Global factors that impact terrorism

1. Global warming

An important global factor is the impact of global warming as we also note that global warming has unequivocally increased terrorism in Syria, Libya, Iraq, Israel, Egypt and Lebanon.

2. The global oil market

We find no such evidence for Iran. In a similar vein, the global oil market has its strong influence upon terrorism for the region: the larger the global demand for oil, the lower will be terror attacks.

However, the oil price increase will boost terrorism. For Libya, Iraq and Lebanon the two effects are highly visible from data. For Israel and Egypt, the adverse effect of oil price increases on terrorism is only discernible.

Impact of counter-terrorism measures on terror attacks

An important ingredient in the analysis of terror attacks is counter-terrorism measures. We use arms imports as a proxy for counter-terrorism measures to detect the following observations from the region.

We note that arms imports, as a counter-terrorism measure, have heterogeneous effects in the Middle East and North Africa between 1968 and 2009.

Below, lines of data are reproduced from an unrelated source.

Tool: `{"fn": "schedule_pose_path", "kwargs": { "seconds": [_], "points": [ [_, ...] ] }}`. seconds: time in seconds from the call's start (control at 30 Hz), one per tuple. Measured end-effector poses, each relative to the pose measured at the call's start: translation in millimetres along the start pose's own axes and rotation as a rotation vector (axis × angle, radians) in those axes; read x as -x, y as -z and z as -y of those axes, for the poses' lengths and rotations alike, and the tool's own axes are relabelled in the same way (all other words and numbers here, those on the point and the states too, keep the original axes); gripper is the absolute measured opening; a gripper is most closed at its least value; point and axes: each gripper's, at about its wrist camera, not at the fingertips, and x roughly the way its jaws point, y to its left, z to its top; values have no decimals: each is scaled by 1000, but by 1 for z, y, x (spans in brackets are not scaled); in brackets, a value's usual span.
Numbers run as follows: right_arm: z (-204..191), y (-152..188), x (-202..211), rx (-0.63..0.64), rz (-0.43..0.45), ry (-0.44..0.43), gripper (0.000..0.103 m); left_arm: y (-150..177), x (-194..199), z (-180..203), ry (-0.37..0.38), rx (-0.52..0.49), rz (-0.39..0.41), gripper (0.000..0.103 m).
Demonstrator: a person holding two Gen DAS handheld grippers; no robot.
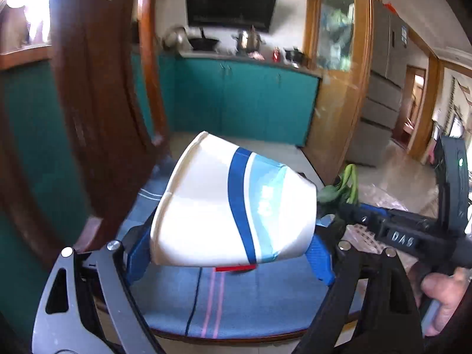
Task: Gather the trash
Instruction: 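Carry the paper cup and vegetable over the wastebasket and release both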
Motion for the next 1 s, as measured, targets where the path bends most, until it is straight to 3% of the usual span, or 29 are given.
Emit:
{"fn": "schedule_pose_path", "kwargs": {
  "seconds": [0.13, 0.23, 0.4, 0.6, 0.73, 0.83, 0.9, 0.93, 0.97, 1.0],
  "points": [
    [-11, 11, 11, 15, 29, 42, 25, 8, -14, -8, 44, 39, -63, 87],
    [-16, 21, 15, 12, 31, 44, 25, 8, -21, -7, 27, 3, -48, 87],
    [-18, 23, 13, 27, 23, 49, 25, 2, -26, -9, 38, 23, -57, 87],
    [-16, 22, 13, 23, 24, 58, 25, 11, -10, -20, 37, 30, -48, 87],
    [2, 14, 28, -8, 79, 96, 25, 15, -7, -15, 35, 25, -53, 87],
    [43, 1, 52, -100, 158, 172, 26, 15, -5, -12, 46, 12, -49, 87],
    [72, -4, 64, -154, 191, 230, 33, 15, -5, -8, 55, 1, -45, 87],
    [86, -4, 66, -176, 194, 254, 54, 16, -5, -9, 61, -3, -46, 87],
    [104, -5, 64, -200, 163, 278, 86, 17, -6, -6, 70, -7, -50, 87],
    [115, -3, 61, -221, 134, 296, 94, 17, -7, -3, 78, -12, -54, 87]
  ]
}}
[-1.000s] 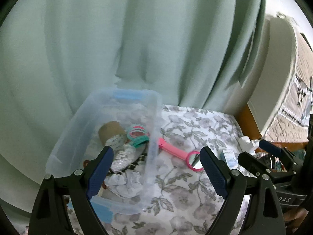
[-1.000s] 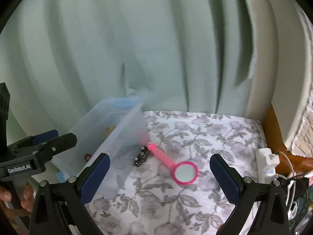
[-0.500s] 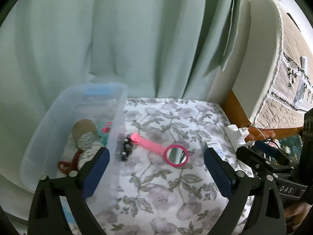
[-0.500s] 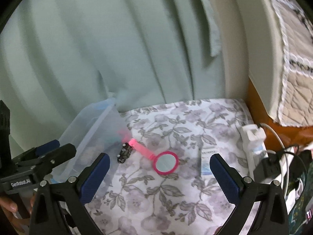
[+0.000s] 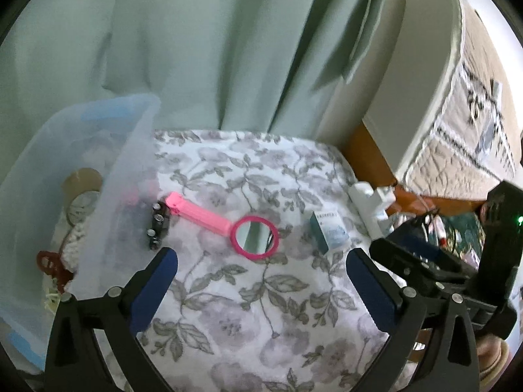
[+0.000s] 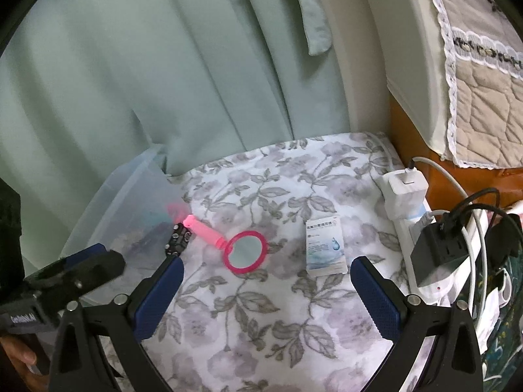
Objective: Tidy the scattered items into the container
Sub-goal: 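Withdraw both tools from the container back toward the pink mirror, then move the left tool over the pink mirror while the right tool approaches the ear-drops box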
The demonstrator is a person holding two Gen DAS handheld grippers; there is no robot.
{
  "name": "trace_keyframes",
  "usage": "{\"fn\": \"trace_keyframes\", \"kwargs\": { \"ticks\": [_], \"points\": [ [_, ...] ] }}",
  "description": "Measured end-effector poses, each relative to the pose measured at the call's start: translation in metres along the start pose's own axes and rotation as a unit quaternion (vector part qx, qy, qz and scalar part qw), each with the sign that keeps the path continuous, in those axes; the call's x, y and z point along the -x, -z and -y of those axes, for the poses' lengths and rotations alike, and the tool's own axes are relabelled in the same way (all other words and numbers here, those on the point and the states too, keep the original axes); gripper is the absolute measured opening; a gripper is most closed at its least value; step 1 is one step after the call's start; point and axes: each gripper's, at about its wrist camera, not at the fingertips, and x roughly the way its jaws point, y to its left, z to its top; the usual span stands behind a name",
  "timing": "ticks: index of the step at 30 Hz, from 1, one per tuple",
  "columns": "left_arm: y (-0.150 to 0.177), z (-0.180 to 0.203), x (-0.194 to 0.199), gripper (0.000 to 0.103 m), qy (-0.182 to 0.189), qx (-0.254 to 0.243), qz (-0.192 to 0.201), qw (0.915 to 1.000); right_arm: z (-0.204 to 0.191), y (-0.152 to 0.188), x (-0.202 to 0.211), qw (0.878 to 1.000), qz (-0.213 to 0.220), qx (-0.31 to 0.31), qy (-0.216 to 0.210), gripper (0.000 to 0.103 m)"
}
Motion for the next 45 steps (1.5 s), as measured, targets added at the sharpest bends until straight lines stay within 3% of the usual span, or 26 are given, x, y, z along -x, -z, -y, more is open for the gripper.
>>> {"fn": "trace_keyframes", "kwargs": {
  "ticks": [7,20,30,45],
  "points": [
    [0.006,0.003,-0.035,0.103,0.009,-0.005,-0.041,0.9991,0.013,0.009,-0.02,0.999,-0.029,-0.01,0.015,0.103],
    [0.02,-0.006,-0.082,0.103,-0.037,-0.025,-0.052,0.9977,0.034,0.023,-0.055,0.997,-0.05,-0.012,0.065,0.103],
    [0.021,-0.007,-0.118,0.103,-0.063,-0.034,-0.096,0.9928,0.044,0.025,-0.082,0.995,-0.077,-0.03,0.06,0.103],
    [0.014,-0.013,-0.164,0.102,-0.067,-0.037,-0.115,0.9905,0.049,0.022,-0.103,0.992,-0.094,-0.036,0.079,0.103]
  ]
}}
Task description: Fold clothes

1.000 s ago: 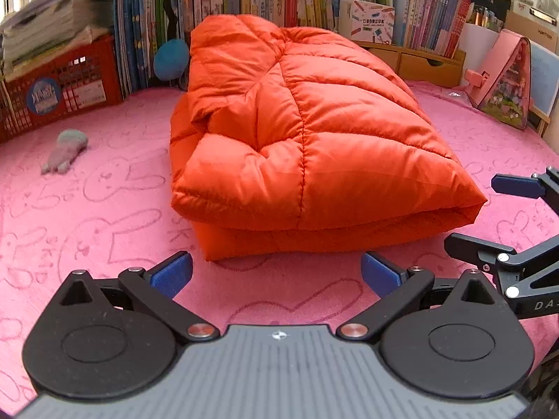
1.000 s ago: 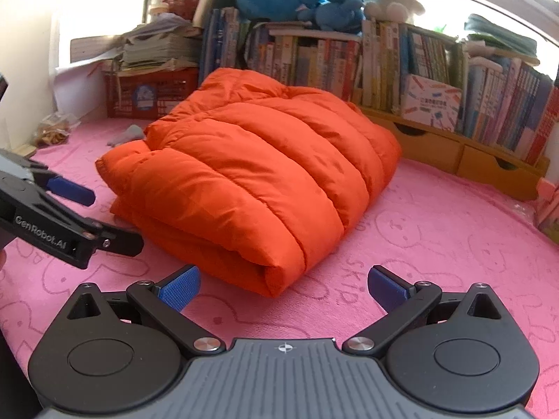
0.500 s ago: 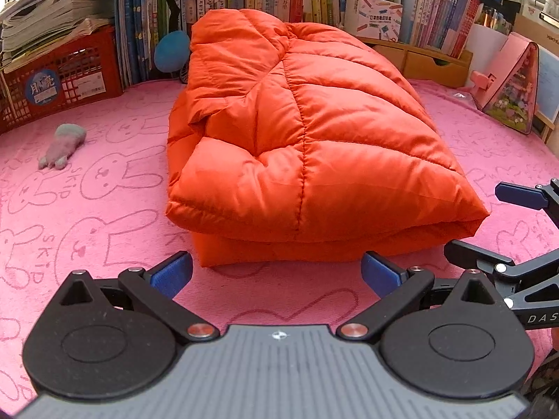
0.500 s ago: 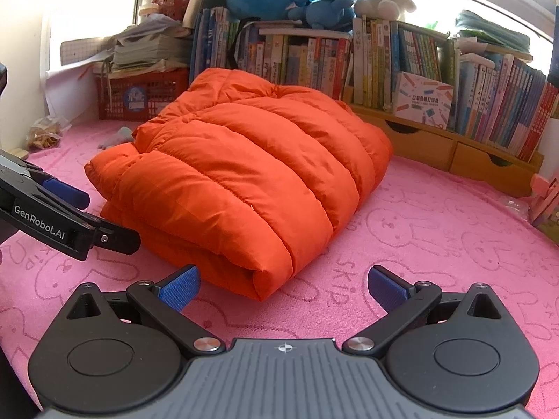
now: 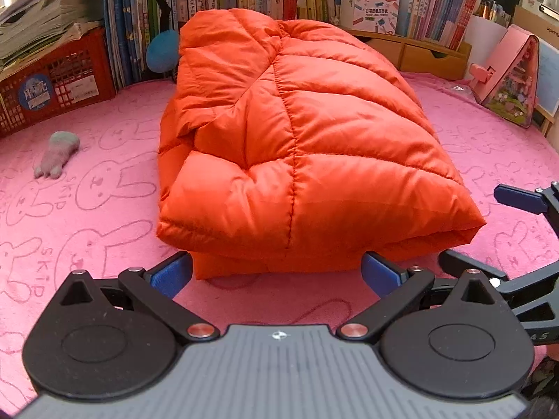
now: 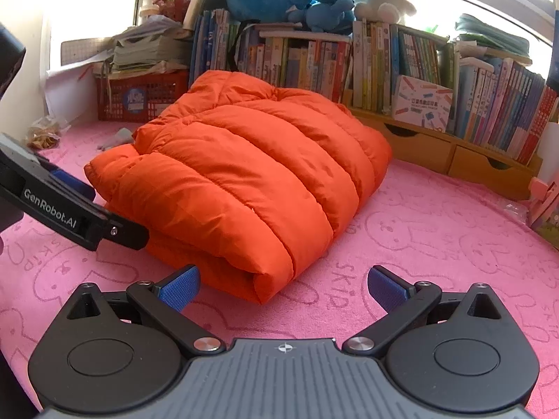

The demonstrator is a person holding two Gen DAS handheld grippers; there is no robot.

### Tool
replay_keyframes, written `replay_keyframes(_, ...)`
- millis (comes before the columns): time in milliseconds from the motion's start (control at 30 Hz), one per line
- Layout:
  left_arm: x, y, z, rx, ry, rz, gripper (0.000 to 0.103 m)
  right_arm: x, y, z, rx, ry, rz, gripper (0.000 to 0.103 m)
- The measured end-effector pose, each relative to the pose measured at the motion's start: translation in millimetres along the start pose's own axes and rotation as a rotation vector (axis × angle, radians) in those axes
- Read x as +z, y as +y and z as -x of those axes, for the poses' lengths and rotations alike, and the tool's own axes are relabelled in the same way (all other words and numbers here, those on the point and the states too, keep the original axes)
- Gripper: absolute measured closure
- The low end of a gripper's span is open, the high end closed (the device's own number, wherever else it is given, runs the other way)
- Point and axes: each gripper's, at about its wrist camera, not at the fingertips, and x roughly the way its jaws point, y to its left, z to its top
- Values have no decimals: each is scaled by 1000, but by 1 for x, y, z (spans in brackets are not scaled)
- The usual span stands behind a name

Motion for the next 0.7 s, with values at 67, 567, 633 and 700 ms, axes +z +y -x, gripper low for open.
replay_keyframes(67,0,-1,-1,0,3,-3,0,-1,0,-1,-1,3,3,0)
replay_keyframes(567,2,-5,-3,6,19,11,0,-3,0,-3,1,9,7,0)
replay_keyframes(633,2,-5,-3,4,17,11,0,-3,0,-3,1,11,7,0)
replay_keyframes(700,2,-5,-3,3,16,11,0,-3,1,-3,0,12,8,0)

Since arms imports, as a counter-terrorism measure, in Israel, Iraq and Lebanon are target-specific such imports are met with increased incidents of terror attacks.

On the contrary, arms imports by Libya, Syria, Iran and Egypt helped their counterterrorism strategies to move away from target-specific projects, which can thereby trigger a decline in terrorism in these countries.

As we examine the impact of arms import on the scale of regional terrorism, we see an interesting picture: we find arms imports by Libya, Syria and Iran have an effect to dampen regional terrorism, while such imports by Iraq and Lebanon have intensified terror attacks in the region.

The opinions expressed throughout this article are the opinions of the individual author and do not necessarily reflect the opinions of Vision of Humanity or the Institute for Economics & Peace.